In January 2017, the #DeleteUber social media urged people to delete their Uber accounts after the ride-hailing company was accused of exploiting a protest against President Trump’s travel ban to make money.
The hashtag spread like wildfire — and it now looks like it had a significant positive impact on Uber’s key competitor, Lyft.
On Friday, Lyft published its S-1 paperwork as it prepares to go public in what is expected to be the first of many multi-billion dollar IPOs throughout 2019. The documents offer investors and analysts an unprecedented glimpse inside the Silicon Valley transportation firm’s financials— including that it had revenues of $2.15 billion for the 2018 fiscal year, up from $1.06 billion a year prior, with significant losses of $911.3 million in 2018, up from $688.3 million in 2017. It reportedly plans on going public at a valuation between $20 billion and $25 billion.

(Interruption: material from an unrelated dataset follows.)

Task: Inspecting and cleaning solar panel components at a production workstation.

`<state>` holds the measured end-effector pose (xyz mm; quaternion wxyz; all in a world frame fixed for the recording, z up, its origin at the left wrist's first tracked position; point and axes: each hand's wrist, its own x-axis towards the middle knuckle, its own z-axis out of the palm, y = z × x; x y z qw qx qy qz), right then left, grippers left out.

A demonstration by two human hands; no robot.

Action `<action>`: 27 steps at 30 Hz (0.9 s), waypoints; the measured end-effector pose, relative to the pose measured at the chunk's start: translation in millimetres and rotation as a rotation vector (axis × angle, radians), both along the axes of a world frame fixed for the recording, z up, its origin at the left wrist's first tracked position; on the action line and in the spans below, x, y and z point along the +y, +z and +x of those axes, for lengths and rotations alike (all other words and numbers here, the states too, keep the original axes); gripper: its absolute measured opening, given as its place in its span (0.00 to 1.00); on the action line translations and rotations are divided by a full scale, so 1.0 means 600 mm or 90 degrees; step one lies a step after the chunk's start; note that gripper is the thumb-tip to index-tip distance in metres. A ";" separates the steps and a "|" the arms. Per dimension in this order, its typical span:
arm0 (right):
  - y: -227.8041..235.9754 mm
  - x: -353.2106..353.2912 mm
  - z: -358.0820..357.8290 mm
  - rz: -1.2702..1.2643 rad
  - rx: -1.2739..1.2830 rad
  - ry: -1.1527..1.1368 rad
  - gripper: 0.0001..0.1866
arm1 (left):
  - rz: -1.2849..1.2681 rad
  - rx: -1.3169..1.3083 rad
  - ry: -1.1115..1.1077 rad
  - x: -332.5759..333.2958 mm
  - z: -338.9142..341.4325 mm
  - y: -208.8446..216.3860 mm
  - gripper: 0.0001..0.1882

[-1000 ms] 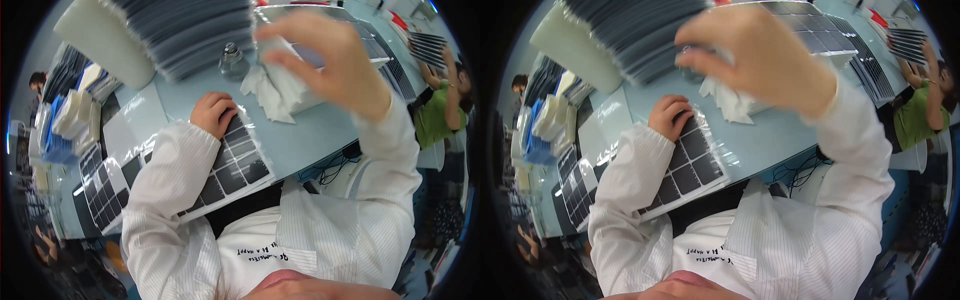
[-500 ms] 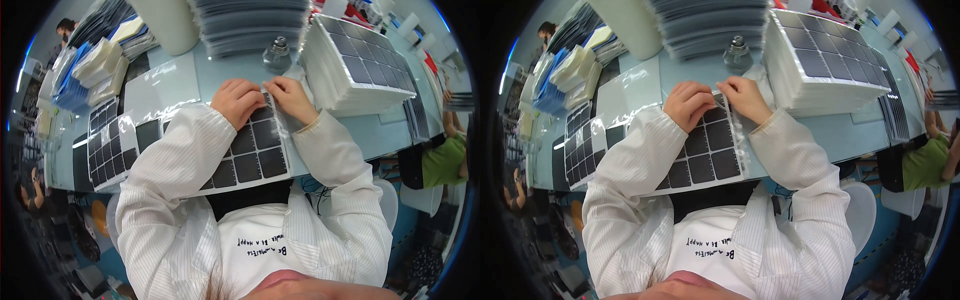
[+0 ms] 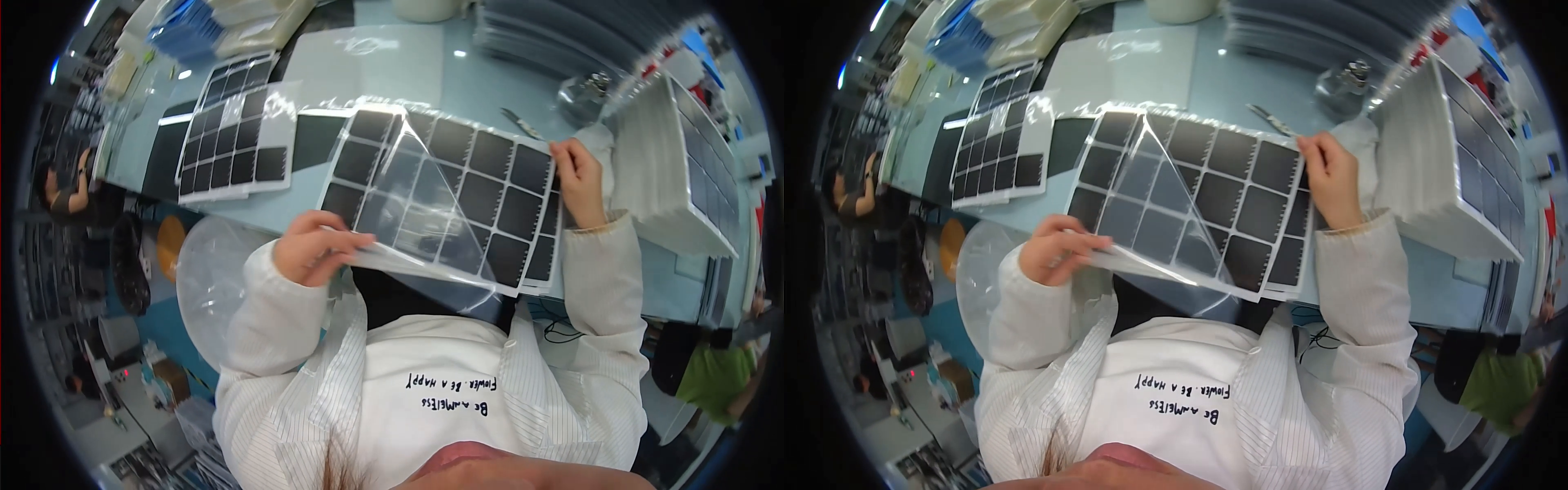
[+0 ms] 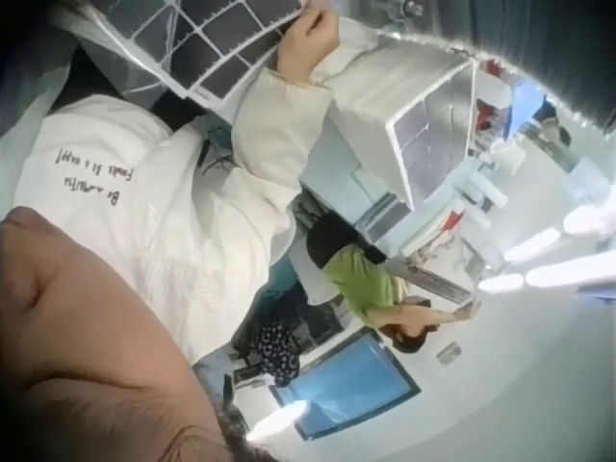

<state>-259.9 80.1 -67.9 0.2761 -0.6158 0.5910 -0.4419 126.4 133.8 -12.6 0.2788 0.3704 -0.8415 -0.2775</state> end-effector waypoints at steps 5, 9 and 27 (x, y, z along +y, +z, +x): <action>-0.001 0.000 0.006 -0.058 0.077 -0.031 0.12 | 0.169 0.276 0.515 0.083 0.229 -0.061 0.02; 0.003 0.000 0.001 -0.036 0.070 0.023 0.12 | 0.030 0.471 0.794 0.190 0.586 -0.162 0.06; 0.015 0.001 -0.023 0.109 -0.108 0.025 0.12 | -0.046 0.107 1.106 0.166 0.513 -0.123 0.18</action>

And it also specifically calls out early 2017, when #DeleteUber was at its peak, at a period when Lyft saw improved rates of growth in the average revenue generated by active users of the app. Also of note is that, around the same time, former Uber engineer Susan Fowler wrote a bombshell blog post that accused the company of fostering a hostile workplace— putting the company and its culture under harsh scrutiny.
Ultimately, founder Travis Kalanick ultimately resigned as Uber CEO in June 2017, acceding to pressures both inside and outside the company, following this string of scandals. Uber’s loss, though, seems to have been Lyft’s gain, in terms of its business.
“The growth rate in Revenue per Active Rider increased significantly in the first and second quarters of 2017 as our brand and values continued to resonate with riders and they increased their usage of Lyft instead of competing offerings,” the S-1 says.
In its S-1, Lyft heavily promotes values like “social responsibility,” in a seeming attempt to differentiate itself from its bigger and better-funded rival Uber, which has come under fire for what is percieved as its cutthroat approach to competition.
“To advance our mission, we aim to build the defining brand of our generation and to promote a company culture based on our unique values and commitment to social responsibility. We believe that our brand represents freedom at your fingertips: freedom from the stresses of car ownership and freedom to do and see more,” it says.
“In addition, our core values focus on authenticity, empathy and support for others and encourage our team members to take initiative. These values have given rise to a unique company culture that fosters an amazing community of drivers, riders and employees, and has helped establish Lyft as a widely-trusted and recognized brand. We believe many users are loyal to Lyft because of our values, brand and commitment to social responsibility.”
It also says that the “Y” in Lyft stands for “why” — as in, the reason the company exists, which is its mission to “improve people’s lives with the best transportation.”
More broadly, Lyft’s overall market share in the United States has also grown significantly — nearly doubling over the last two years.
“As ridesharing becomes more mainstream, we believe that users are increasingly choosing a ridesharing platform based on brand affinity and value alignment. Our U.S. ridesharing market share was 39% in December 2018, up from 22% in December 2016,” it says.
In the fourth quarter of 2018, Lyft had 18.6 million active users and 1.1 million drivers.